The five-month notice for P.E.I.'s minimum wage increase is timely, but there's much more to be done to make it fair for retailers across the province, says the Greater Charlottetown Area Chamber of Commerce.
'We think that providing predictability really is helpful for both the employee and the employers.' —Penny Walsh McGuire
The province announced Thursday that the minimum wage would rise to $11.55 an hour in April.
P.E.I.'s minimum wage continues to climb ahead of the Consumer Prince Index — an indicator of changes in consumer prices for goods and services in the province — which is pressuring businesses across the province, said Penny Walsh McGuire, the chamber's executive director.
The group represents about 1,000 members, representing more than 18,000 employees in small, medium and large businesses in the capital region. It suggested P.E.I.'s government to get on board with other provinces in the region that have made the move to rope the two together to close the gap.
"The difference that we've determined is it is quite a gap, showing minimum wage has increased since 2008 by 41 per cent with CPI only at 12," Walsh McGuire said.

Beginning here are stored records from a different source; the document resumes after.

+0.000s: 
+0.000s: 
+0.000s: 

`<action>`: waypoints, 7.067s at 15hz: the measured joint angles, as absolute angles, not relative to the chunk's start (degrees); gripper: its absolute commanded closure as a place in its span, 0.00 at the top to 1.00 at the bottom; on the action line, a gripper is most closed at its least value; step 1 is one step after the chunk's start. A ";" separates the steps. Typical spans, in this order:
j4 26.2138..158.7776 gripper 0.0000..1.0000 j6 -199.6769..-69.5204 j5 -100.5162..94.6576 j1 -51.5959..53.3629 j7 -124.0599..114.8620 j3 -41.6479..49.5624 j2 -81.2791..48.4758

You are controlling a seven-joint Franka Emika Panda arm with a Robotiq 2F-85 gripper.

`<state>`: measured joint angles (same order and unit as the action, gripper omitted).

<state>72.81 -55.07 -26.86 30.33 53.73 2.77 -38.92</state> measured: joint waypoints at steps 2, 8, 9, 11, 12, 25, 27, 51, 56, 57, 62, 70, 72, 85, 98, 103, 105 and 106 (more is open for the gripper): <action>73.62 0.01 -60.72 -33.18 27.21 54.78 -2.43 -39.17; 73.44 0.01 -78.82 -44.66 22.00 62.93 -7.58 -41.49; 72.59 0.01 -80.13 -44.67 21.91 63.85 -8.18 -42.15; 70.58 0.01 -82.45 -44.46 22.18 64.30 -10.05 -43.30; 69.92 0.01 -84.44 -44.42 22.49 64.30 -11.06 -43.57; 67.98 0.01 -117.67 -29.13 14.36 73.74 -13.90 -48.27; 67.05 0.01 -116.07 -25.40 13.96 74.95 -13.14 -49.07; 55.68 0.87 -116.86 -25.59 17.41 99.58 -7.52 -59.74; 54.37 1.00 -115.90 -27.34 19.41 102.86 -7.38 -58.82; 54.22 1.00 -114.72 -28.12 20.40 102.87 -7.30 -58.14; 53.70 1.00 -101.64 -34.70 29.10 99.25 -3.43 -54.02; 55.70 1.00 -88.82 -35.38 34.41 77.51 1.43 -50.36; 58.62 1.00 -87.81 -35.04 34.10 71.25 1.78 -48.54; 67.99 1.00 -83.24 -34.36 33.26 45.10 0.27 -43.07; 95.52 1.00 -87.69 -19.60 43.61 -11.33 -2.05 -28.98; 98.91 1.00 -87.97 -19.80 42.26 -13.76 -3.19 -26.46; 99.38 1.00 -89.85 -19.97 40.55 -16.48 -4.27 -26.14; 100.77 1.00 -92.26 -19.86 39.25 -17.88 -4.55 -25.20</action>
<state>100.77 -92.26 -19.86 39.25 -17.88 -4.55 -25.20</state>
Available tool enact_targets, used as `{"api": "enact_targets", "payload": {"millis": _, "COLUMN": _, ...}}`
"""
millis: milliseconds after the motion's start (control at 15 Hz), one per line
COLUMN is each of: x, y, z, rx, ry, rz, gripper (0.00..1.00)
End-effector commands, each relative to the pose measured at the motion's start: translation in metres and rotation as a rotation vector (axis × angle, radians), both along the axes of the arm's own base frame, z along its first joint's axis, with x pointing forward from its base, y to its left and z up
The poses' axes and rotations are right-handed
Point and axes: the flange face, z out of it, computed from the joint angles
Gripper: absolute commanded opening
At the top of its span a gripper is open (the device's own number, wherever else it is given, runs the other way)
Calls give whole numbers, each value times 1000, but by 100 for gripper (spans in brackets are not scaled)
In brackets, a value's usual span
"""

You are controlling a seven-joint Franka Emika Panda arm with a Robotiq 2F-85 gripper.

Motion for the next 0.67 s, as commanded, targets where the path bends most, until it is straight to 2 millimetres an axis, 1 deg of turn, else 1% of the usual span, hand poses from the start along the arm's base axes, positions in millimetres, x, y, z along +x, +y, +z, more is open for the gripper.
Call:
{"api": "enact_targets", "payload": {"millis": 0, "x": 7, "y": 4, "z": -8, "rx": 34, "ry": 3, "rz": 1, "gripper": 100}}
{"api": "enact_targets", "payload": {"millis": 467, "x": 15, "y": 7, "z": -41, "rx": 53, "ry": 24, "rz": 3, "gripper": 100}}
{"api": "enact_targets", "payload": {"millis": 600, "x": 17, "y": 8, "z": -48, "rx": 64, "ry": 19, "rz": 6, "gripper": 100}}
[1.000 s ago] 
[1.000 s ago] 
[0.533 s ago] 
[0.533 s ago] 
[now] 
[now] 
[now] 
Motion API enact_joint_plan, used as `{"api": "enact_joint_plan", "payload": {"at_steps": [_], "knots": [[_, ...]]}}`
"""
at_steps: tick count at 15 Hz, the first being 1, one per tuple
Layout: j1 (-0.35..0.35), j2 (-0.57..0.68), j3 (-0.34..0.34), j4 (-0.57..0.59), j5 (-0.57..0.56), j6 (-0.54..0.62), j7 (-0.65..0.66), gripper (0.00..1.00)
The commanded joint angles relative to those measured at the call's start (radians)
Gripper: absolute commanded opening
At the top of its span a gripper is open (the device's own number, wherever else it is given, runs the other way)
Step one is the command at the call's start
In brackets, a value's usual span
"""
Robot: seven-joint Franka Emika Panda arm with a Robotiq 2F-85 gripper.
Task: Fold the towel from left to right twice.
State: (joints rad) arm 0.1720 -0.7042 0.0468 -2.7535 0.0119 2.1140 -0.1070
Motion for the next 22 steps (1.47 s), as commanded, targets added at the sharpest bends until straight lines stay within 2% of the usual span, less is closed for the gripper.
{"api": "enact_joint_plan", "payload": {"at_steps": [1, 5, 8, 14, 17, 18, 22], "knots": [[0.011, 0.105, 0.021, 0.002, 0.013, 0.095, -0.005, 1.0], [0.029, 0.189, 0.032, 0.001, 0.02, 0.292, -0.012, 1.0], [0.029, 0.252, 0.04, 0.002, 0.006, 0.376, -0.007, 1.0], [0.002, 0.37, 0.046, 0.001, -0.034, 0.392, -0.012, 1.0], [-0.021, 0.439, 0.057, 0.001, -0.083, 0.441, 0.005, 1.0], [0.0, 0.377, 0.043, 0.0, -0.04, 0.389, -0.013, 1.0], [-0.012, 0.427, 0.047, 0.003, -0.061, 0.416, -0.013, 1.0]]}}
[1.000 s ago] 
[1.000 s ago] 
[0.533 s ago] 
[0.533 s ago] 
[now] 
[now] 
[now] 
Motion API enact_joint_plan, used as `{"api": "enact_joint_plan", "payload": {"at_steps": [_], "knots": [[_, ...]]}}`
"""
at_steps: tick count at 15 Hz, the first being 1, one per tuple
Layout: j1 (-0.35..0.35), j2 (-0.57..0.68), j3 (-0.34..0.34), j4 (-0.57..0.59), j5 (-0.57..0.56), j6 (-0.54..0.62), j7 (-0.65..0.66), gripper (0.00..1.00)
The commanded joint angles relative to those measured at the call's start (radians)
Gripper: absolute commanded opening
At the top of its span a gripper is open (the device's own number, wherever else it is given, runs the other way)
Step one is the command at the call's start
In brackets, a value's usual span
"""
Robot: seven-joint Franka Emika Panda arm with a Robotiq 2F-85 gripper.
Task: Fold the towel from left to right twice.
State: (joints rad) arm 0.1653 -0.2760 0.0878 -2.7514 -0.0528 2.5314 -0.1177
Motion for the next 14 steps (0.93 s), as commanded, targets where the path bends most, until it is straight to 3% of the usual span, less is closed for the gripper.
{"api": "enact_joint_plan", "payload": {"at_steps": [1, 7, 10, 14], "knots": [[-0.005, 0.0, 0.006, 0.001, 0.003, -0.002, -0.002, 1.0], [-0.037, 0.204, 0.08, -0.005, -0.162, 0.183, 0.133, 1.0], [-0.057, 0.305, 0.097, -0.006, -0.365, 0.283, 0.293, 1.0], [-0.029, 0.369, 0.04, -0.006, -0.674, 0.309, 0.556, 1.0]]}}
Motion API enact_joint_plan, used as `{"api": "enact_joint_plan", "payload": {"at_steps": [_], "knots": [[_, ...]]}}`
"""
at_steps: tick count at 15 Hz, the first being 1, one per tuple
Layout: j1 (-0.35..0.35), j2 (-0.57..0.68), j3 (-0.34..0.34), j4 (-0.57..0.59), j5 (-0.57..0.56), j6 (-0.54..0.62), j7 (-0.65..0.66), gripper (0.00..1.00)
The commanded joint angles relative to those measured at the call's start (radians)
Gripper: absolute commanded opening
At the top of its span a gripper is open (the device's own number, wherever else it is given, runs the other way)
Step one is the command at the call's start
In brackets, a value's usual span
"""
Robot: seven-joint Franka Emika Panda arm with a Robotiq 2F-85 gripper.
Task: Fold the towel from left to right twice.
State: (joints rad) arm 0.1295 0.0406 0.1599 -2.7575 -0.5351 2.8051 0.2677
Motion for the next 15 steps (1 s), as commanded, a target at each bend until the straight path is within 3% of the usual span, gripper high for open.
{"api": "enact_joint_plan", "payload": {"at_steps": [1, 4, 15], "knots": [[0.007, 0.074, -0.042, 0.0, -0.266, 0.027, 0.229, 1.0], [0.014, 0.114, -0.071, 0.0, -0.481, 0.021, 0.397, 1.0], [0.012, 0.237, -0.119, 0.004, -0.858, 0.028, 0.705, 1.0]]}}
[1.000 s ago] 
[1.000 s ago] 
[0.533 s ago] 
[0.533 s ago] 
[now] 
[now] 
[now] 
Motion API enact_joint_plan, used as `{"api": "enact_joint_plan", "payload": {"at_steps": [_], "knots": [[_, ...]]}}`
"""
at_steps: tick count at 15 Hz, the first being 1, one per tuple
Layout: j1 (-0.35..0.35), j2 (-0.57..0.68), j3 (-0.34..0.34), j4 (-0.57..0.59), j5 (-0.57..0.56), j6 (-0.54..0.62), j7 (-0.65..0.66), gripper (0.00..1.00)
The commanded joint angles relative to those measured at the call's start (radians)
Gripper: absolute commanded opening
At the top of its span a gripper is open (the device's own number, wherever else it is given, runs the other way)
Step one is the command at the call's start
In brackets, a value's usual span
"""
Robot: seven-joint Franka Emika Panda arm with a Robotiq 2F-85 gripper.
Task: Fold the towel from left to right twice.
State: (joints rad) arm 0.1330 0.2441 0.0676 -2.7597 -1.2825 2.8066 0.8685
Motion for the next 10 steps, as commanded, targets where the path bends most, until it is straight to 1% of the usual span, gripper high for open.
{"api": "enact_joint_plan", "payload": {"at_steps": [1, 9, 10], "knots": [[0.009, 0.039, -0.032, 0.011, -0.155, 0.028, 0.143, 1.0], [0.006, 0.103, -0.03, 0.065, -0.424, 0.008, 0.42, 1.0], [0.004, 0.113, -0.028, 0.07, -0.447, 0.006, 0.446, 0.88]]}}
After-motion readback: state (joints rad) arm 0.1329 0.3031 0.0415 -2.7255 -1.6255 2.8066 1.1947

While businesses aren't talking about closing up shop, she said, the growth is pressuring businesses to make decisions on wage budgets and maybe even reduce their workforce.
'Razor thin margins' for business owners
This has led the chamber to call for government to tie the lagging price index with the fast-growing minimum wage.
Walsh McGuire hopes it would add a level of "predictability" and fairness for employers to manage budgets ahead of time.
"Our economy is in great shape and certainly we see growing industries and growing sectors but we do need to consider the razor thin margins that business owners are operating in, specifically in the retail sector," she said.
"We think that providing predictability really is helpful for both the employee and the employers. It allows the employers to plan and how they'll compensate for the coming year and manage their budgets."
The chamber also asked government to increase P.E.I.'s basic personal tax exemption, which remains the lowest in Canada at around $8,000.